Bill Pronzini, |
The first line of Bill Pronzini's murder-mystery is, "The dead girl lay in a twisted sprawl, like something broken and carelessly discarded, among the reeds and bushes that grew along the edge of Lake Merced." Bam! That is how to start a mystery!
It turns out that the dead girl had in her purse the card of a private detective. As this book is part of a series called the Nameless Detective mysteries, the reader never learns the name on that card. But the police find it and call the Nameless Detective, who never heard of the dead girl. Nameless wonders how the victim got his card, and if he could have prevented her death if she had called him.
Nameless soon gets a different case, when a rich woman hires him to watch her bother, Martin Talbot. You see, Martin was a highly moral man who fell asleep while driving and caused an accident that killed a woman. The woman's husband, Victor Carding, called Martin a murderer and threatened to kill him. Martin is ridden with guilt, and might let Carding kill him, so Martin's sister wants Nameless to watch and unobtrusively guard Martin. But that does not work out too well, as Carding ends up dead, and Martin confesses to the murder. But was it murder, or did Carding suicide and Martin accept blame so he can be (un)justly punished for killing the woman in the accident and triggering the suicide of her grief-ridden husband? And where is Jerry Carding, the college-age son of Victor? Does any of this relate to the death of the girl found by the lake, who went to the same college as Jerry? Is the rich woman who hired Nameless somehow involved in any of the deaths?
The more that Nameless digs, the more he finds, but he finds more questions than answers, and the story keeps getting more tangled and complex. Are there two or three murders? Are any of them related? Is Jerry dead, or just in hiding? What does any of it have to do with fish-packing?
The first line of the story, quoted above, gives you a good sample of Pronzini's style. The writing is colorful, without being garish. I felt that the pace was a bit disrupted, with a big, fast start (i.e., the murder of the then-unknown girl), followed by a quiet period (i.e., detailing the boring job of watching Martin), but Pronzini hits the accelerator once Victor Carding dies and Nameless picks away at the disparate and seemingly unconnectible pieces of several mysteries that might or might not be intertwined.

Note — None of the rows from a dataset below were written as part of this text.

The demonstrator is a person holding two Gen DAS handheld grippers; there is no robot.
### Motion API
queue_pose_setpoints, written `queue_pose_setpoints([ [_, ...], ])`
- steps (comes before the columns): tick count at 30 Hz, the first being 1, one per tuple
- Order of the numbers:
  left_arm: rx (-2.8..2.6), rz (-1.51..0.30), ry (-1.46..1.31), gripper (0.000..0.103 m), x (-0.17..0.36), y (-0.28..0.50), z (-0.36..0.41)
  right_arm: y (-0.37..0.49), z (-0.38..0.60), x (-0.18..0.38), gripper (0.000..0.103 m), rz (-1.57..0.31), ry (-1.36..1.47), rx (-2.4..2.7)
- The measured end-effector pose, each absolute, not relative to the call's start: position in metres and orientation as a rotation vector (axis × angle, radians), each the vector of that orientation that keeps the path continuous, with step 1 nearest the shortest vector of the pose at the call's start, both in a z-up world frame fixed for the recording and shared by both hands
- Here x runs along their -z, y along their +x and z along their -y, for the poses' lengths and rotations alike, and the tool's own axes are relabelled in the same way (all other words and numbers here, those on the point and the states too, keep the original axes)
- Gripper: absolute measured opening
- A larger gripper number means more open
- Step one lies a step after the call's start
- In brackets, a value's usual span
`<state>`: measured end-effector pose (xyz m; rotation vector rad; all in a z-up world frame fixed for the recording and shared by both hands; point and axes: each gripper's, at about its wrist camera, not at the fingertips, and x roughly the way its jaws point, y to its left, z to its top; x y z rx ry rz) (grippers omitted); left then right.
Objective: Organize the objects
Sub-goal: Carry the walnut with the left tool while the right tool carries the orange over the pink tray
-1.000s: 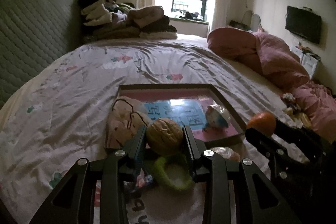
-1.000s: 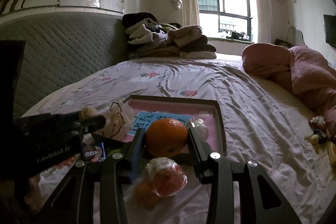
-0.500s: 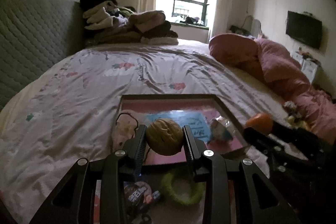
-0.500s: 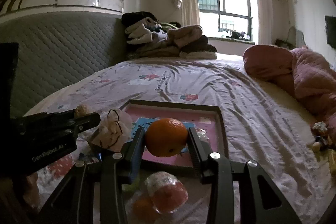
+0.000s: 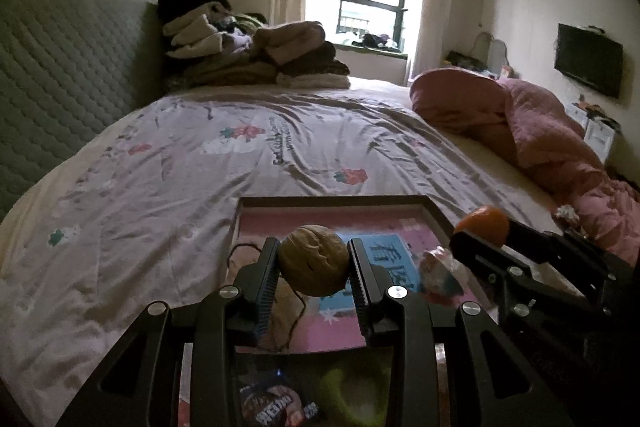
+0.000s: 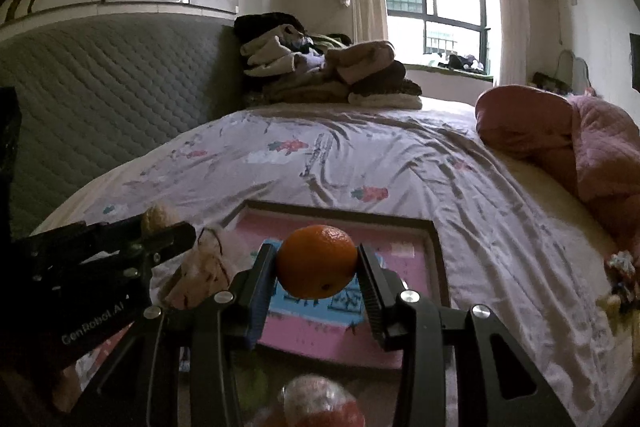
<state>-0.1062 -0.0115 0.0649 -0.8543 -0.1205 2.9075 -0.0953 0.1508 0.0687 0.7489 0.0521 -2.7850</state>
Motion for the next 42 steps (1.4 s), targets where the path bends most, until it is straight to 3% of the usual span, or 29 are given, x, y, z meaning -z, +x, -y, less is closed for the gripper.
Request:
queue_pose_setpoints([
  [10,-2.943,0.140,-0.854,0.035,-0.079,-0.135,0.018,-0.108,-0.154,-0.082,0.041,-0.046,0.705,2.783],
  [21,-2.868,0.227,-0.932,0.035,-0.061,-0.152,0.019,-0.124,-0.150,-0.069,0.041,-0.069,0.757,2.771],
  [36,-2.772,0.203,-1.050,0.035,-0.018,-0.167,0.005,-0.136,-0.147,-0.036,0.041,-0.117,0.871,2.735],
  [42,-2.767,0.093,-1.106,0.035,-0.001,-0.170,0.000,-0.143,-0.149,-0.019,0.041,-0.127,0.957,2.703],
])
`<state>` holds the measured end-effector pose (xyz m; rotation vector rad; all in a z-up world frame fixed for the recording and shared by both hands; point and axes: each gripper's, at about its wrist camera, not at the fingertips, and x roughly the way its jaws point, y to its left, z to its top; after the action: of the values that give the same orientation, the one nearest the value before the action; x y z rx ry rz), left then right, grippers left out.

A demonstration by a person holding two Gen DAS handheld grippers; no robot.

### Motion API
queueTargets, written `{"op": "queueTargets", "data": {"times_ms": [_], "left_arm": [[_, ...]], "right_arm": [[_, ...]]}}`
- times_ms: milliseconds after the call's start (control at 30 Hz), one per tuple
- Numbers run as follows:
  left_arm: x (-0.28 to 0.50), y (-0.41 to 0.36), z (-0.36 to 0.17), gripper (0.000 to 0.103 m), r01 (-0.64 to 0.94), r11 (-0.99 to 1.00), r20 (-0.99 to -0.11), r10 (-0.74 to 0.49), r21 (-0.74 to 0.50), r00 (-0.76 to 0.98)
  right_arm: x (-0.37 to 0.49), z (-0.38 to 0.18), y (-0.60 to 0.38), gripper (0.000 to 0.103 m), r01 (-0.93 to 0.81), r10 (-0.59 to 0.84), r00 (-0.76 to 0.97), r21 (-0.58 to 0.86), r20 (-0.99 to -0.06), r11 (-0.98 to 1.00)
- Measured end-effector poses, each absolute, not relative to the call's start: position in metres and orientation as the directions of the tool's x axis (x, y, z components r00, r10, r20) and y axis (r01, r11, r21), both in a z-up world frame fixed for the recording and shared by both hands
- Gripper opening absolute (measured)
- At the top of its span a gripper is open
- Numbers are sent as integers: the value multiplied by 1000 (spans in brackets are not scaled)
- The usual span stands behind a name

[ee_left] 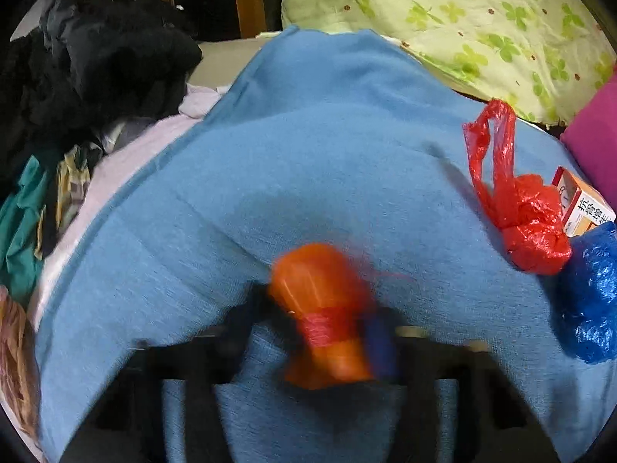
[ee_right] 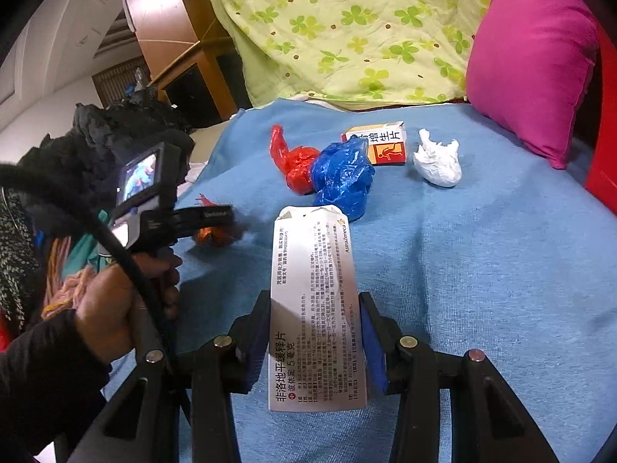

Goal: Collect trash
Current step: 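Grasp the orange plastic bag with the left gripper, then carry the medicine box and orange bag in both grippers over the red wastebasket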

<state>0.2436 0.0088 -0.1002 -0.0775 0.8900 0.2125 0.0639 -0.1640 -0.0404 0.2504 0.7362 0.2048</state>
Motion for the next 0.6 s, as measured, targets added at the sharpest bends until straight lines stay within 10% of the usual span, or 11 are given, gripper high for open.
{"op": "queueTargets", "data": {"times_ms": [600], "left_arm": [[90,26,-48,29,-40,992,-738,-64,-123,672]], "right_arm": [[15,-37,-170,46,19,155,732,247,-663,969]]}}
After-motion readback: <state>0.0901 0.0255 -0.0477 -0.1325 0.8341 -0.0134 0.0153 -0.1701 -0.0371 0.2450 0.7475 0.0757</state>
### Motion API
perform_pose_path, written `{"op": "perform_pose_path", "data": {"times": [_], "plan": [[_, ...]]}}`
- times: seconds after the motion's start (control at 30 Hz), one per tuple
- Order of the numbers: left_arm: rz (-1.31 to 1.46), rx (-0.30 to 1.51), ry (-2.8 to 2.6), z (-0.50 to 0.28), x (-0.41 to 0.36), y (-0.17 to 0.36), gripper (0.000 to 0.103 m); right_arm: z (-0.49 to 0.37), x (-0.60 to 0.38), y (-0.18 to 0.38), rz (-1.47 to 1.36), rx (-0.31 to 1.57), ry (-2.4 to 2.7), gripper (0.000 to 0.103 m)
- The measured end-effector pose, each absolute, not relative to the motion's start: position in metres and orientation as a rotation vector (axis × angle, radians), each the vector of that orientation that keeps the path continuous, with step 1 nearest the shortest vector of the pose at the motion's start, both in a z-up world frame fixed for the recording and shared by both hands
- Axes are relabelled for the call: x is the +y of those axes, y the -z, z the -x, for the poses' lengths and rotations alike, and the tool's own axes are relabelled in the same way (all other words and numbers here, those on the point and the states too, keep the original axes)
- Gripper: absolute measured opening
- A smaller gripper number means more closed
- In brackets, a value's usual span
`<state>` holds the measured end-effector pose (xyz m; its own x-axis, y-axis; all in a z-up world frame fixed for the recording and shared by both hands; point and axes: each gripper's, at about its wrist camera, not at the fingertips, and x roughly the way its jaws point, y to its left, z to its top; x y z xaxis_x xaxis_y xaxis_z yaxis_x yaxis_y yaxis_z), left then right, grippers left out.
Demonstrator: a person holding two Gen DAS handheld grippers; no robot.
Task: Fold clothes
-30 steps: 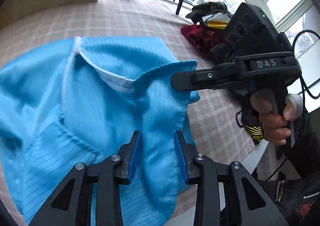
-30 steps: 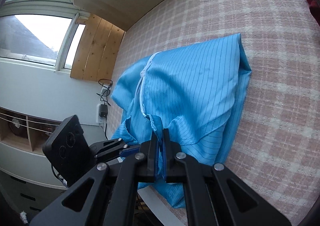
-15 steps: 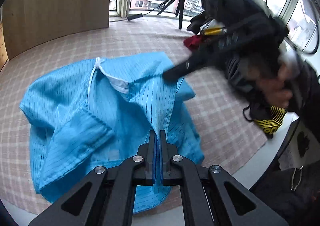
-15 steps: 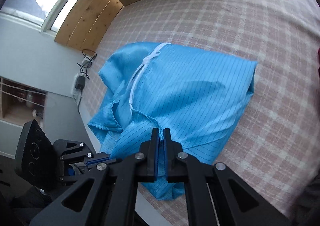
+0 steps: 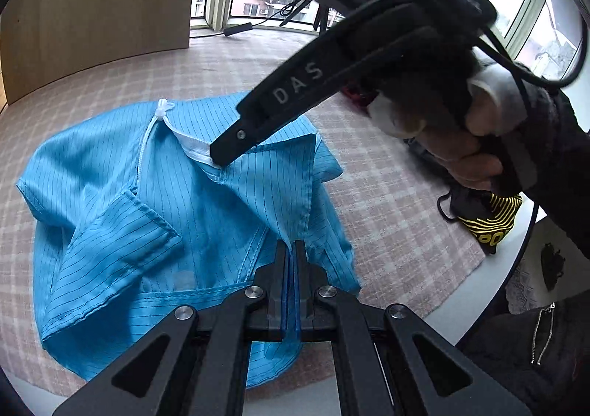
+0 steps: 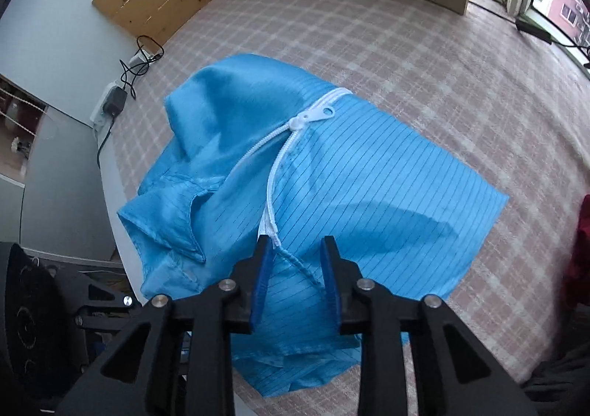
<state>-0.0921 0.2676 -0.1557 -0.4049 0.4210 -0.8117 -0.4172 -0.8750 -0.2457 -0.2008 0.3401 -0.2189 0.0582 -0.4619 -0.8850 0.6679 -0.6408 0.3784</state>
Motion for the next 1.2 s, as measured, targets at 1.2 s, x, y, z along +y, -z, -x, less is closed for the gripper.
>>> {"op": "perform_pose_path", "data": {"times": [1.2], "plan": [[1.553,0.185,-2.391,0.076,0.134,0.143,0.028,0.127,0.319,0.213,-1.520,-0.070,1.764,0.042]]}}
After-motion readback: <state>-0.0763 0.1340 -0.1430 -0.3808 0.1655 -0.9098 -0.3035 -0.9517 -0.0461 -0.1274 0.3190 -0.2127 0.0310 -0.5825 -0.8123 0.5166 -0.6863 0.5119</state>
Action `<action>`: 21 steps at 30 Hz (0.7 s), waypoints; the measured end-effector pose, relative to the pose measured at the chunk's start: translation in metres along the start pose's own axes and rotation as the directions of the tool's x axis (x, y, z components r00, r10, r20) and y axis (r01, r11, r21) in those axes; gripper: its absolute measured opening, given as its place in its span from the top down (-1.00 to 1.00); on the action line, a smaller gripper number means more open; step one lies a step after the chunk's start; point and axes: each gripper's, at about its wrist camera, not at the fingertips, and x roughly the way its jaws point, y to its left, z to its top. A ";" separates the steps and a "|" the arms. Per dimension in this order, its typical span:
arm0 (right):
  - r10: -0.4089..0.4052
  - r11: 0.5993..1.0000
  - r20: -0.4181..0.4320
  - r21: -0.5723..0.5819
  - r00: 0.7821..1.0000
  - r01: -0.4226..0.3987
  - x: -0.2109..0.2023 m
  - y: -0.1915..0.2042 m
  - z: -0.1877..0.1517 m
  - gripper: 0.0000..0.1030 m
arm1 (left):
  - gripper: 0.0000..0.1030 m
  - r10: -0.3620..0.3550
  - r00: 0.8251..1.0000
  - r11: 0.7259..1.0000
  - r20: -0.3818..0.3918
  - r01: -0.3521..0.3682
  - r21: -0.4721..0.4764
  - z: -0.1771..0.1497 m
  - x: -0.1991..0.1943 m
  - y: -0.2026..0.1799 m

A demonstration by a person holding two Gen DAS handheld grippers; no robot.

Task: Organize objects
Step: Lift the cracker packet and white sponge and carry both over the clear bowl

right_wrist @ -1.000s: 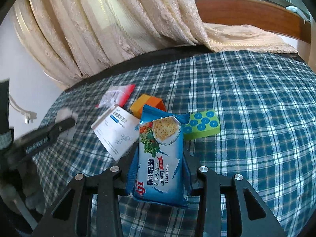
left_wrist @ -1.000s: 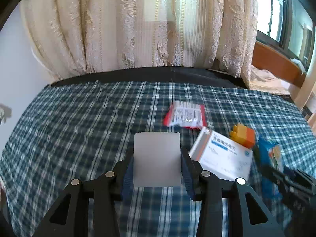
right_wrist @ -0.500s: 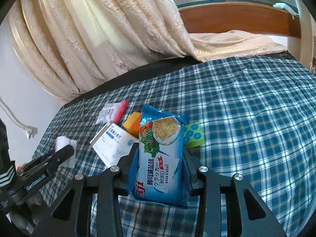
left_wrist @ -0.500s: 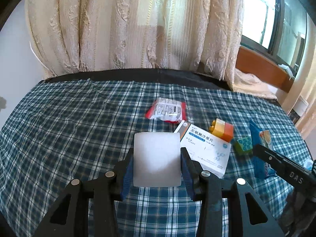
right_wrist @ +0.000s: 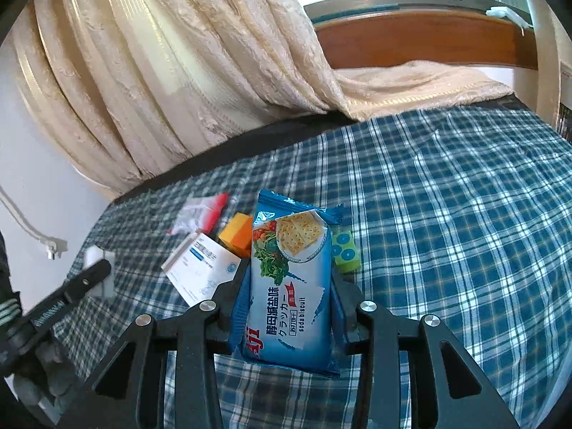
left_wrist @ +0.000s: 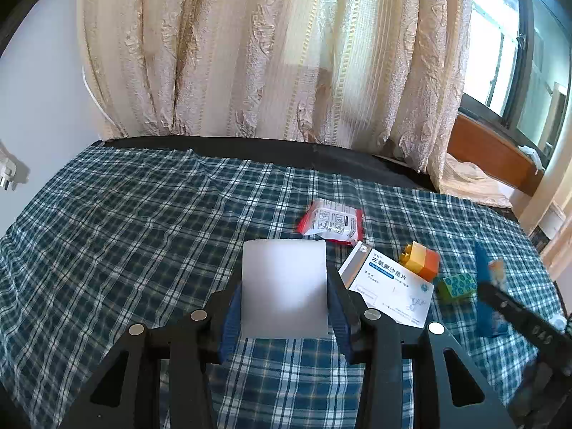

Nameless barely survives one long action sequence when his sleuthing blows up in his face after he finds much more than he looked for. Nameless is a good detective, but he is not perfect, and he is a rather ordinary person in most ways. That makes it easier for the reader to identify with him.
A good mystery, in my opinion, gives the reader enough clues so that the reader can try to keep pace with the detective, and neither solve it ahead of the protagonist, nor be so far behind that the solution seems to be derived from Divine Inspiration. Pronzini finds that balance in Labyrinth, and the reader ends up admiring Nameless, but also wondering if he or she should have figured it out too.
This is not great literature, and it probably is not a masterpiece of murder-mystery stories. It is a very good story, that is quite enjoyable to read. That is what I was looking for, and I found it.